A Conservative Problem

Via STFU, Conservatives, below is a video (with transcript) of Mitt Romney on the campaign trail during the last election, being confronted by a man with muscular dystrophy about his rigid position on medical marijuana. And not just rigid: It's a bullshit position, because Romney, like lots of people, asserts that synthetic marijuana or some other medication can be substituted for weed, which is not actually true for many patients whose bodies reject synthetics, much like how different antibiotics work differently in different bodies. Of course, Mitt Romney doesn't go around insisting that everyone should be able to use penicillin, but no one uses penicillin to (gasp!) recreationally get high, so it's not a naughty drug about which rigid, bullshit positions must be drawn.

Anyway! The point of this post isn't really Mitt Romney's position on legalizing weed, for medical purposes or full-stop. The point of this post is that the video is such a perfect example of what is required of people to maintain a conservative ideology: You must turn your back on every person whose individual experience and circumstance proves wrong your inflexible certitude about any issue.

Now, this is not to say that there do not exist in the world progressives who do a similar thing on certain issues (fat acceptance is a perfect example of endemic progressive fail in this very way), but the difference is in the ideology: Conservative ideology broadly asserts: "This is the one right way for all people," while progressive ideology broadly asserts: "Let us give people a choice." Which means it's easier for progressives not to pretend that people with different opinions, ideas, and, most importantly, needs do not exist.

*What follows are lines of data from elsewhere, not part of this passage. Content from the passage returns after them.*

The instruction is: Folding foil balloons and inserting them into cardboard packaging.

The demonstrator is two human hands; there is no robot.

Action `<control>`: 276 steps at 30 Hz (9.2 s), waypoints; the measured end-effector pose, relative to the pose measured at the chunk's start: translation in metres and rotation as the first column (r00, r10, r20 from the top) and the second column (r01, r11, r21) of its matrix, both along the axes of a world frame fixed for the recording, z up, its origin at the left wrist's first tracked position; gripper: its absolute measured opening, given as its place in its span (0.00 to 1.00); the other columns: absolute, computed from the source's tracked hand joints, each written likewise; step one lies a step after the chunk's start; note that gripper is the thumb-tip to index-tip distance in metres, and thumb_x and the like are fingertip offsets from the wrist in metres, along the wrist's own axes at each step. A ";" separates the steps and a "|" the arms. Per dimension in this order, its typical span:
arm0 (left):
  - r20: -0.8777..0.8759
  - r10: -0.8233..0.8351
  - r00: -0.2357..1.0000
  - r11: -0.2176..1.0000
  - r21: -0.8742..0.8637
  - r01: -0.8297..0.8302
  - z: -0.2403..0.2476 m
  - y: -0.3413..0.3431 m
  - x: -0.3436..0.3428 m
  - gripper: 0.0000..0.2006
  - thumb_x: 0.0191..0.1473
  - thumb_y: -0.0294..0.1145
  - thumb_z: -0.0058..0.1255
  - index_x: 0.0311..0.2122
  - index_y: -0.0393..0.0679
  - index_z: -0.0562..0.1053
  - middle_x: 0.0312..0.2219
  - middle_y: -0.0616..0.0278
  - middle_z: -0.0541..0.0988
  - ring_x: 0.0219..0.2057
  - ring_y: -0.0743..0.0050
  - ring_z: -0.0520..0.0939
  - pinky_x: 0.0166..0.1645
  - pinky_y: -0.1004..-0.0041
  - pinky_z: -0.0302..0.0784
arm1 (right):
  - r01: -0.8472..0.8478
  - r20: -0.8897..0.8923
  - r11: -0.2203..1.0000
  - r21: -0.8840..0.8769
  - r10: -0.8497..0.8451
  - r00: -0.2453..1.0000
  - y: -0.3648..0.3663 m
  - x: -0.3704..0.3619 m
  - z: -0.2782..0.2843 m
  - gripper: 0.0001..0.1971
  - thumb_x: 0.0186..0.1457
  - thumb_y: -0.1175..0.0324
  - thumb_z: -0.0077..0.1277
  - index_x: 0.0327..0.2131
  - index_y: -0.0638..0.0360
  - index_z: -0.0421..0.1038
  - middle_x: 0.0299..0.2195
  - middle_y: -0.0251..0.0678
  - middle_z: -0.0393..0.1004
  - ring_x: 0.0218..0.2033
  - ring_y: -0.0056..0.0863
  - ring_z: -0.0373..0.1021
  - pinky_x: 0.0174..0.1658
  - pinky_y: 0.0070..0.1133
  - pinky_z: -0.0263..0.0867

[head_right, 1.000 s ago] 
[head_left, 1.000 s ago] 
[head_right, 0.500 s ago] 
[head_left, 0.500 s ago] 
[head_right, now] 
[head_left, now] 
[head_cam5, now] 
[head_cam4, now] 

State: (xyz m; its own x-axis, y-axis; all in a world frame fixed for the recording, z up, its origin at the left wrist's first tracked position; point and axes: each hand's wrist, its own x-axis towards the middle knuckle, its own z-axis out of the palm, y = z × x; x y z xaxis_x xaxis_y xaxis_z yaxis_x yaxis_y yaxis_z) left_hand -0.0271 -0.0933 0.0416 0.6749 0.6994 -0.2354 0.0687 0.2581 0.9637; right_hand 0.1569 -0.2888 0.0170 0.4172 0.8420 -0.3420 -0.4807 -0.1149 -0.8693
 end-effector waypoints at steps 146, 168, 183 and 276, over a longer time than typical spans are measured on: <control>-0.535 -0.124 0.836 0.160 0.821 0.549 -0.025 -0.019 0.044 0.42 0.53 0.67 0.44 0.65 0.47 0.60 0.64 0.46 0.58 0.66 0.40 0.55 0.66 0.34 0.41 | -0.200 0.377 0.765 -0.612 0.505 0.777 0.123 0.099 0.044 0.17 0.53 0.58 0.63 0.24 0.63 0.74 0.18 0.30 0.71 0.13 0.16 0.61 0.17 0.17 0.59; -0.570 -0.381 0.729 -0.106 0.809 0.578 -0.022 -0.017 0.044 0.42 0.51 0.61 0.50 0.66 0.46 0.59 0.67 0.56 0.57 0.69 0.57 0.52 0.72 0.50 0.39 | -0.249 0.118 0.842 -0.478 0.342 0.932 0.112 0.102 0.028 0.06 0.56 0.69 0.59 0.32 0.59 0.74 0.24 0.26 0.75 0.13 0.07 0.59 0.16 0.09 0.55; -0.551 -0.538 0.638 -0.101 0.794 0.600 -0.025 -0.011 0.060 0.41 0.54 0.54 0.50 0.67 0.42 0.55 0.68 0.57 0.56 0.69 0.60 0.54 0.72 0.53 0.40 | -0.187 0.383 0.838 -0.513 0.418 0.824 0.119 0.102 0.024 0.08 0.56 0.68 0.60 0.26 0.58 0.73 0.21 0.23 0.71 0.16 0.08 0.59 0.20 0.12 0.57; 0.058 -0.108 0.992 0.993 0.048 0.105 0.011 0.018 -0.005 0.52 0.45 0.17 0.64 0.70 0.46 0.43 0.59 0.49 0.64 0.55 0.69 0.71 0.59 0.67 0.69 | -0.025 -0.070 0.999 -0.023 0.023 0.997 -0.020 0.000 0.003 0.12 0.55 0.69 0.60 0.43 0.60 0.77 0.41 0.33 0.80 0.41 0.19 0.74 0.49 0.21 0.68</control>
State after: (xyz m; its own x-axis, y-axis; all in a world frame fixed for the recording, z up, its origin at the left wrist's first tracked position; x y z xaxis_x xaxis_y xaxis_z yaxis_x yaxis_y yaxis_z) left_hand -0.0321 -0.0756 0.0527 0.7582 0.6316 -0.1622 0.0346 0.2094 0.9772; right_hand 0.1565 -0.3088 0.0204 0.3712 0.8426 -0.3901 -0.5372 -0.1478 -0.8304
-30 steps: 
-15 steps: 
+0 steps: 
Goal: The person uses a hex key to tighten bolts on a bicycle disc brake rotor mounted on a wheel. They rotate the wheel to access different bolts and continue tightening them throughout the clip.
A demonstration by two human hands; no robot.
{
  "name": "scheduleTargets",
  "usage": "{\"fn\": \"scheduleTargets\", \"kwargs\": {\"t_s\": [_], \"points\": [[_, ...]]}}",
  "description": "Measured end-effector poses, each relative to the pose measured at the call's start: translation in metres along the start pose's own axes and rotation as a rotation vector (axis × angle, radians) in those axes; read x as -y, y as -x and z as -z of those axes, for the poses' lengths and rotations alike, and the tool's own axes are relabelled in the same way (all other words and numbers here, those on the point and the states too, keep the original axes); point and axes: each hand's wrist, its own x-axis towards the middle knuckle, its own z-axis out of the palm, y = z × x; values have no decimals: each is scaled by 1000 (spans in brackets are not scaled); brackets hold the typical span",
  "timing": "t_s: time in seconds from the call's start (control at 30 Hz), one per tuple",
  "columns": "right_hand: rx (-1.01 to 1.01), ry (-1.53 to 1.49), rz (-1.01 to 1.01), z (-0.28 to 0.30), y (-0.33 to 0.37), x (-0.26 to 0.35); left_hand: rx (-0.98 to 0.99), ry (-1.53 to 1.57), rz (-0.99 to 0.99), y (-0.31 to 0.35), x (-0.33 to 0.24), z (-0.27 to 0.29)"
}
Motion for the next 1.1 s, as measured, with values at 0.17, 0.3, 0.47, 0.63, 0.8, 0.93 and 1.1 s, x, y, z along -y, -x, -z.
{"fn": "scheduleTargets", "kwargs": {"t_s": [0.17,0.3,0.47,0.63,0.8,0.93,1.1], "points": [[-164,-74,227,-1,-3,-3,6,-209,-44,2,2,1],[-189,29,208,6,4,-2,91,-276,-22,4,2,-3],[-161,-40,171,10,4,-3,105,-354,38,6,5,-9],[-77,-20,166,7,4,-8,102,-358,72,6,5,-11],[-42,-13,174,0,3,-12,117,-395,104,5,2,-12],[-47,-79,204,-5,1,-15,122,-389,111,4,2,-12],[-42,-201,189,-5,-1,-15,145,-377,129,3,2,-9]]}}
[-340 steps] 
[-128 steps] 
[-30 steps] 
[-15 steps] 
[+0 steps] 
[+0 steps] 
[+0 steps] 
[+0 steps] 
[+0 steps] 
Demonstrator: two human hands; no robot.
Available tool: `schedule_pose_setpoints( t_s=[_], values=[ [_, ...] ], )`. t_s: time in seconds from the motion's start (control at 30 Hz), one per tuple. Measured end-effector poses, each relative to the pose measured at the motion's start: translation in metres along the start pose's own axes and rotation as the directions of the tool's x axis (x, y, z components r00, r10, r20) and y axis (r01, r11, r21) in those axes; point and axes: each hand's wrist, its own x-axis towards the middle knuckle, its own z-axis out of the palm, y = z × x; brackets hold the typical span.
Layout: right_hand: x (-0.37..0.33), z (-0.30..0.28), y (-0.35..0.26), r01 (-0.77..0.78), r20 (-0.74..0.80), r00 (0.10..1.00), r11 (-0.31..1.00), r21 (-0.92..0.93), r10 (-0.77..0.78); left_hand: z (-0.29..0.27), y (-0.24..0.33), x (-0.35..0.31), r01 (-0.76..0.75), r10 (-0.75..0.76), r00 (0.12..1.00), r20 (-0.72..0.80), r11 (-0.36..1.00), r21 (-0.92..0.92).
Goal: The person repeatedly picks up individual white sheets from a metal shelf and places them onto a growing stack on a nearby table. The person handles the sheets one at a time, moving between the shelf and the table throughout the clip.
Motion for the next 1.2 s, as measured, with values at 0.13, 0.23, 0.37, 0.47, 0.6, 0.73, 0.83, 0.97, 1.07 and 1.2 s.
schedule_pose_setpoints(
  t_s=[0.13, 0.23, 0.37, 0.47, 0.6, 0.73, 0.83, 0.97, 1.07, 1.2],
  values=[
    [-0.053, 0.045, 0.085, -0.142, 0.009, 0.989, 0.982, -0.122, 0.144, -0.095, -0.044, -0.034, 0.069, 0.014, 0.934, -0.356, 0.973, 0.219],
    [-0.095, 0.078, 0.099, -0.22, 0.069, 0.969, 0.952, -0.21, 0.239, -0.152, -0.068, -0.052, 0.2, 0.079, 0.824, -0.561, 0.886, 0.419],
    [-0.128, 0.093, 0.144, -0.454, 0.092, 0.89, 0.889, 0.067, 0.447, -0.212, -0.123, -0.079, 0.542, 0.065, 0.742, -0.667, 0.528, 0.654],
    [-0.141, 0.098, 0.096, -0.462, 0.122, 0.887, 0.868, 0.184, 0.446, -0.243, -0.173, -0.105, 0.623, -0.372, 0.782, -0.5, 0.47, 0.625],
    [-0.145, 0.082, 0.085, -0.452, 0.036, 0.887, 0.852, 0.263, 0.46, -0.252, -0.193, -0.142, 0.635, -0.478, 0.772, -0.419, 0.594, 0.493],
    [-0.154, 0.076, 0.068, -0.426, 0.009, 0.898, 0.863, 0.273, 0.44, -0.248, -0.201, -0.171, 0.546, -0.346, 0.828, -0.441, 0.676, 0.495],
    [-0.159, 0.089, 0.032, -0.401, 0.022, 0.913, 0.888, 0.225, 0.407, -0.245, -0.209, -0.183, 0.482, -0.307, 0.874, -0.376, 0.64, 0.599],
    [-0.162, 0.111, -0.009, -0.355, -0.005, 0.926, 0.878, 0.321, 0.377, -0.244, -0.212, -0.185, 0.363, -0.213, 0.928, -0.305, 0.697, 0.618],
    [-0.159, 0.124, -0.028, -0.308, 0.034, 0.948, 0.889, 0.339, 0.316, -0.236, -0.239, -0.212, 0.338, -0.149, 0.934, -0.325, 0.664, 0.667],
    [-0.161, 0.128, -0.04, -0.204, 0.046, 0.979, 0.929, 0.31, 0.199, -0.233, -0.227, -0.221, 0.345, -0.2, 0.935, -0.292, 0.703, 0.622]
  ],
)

When we are confronted with a person whose needs are not encompassed by a policy or position, we generally don't need to abandon that policy or position in toto; we can expand it to be more inclusive. And, when we can't, the habit of inclusion makes us better able to abandon an oppressively restrictive policy or position—to the point where we are the butt of sneering conservative jokes about bending over backwards to include everybody, as if that's a bad thing.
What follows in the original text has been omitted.